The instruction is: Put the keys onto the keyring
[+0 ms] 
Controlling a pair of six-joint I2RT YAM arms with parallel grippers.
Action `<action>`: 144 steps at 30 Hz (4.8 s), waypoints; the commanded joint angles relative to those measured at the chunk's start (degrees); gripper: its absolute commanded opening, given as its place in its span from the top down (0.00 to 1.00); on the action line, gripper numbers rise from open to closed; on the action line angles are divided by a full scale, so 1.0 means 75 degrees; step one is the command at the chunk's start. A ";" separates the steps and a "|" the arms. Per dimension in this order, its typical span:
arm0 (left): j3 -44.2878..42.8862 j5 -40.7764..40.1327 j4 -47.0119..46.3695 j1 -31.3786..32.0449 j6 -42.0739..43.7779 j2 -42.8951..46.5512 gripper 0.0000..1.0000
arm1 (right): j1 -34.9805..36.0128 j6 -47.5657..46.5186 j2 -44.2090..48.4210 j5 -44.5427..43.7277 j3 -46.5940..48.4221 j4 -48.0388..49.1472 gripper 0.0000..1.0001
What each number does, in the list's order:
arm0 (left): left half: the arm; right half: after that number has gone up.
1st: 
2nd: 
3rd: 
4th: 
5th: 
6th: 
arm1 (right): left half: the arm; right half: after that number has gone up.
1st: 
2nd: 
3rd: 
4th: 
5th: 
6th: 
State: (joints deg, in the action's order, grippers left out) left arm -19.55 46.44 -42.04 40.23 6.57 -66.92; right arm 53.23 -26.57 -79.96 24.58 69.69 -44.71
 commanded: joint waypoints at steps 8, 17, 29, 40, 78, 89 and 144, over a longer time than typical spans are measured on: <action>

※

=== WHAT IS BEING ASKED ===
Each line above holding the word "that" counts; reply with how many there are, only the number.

=== RESPONSE AREA ===
2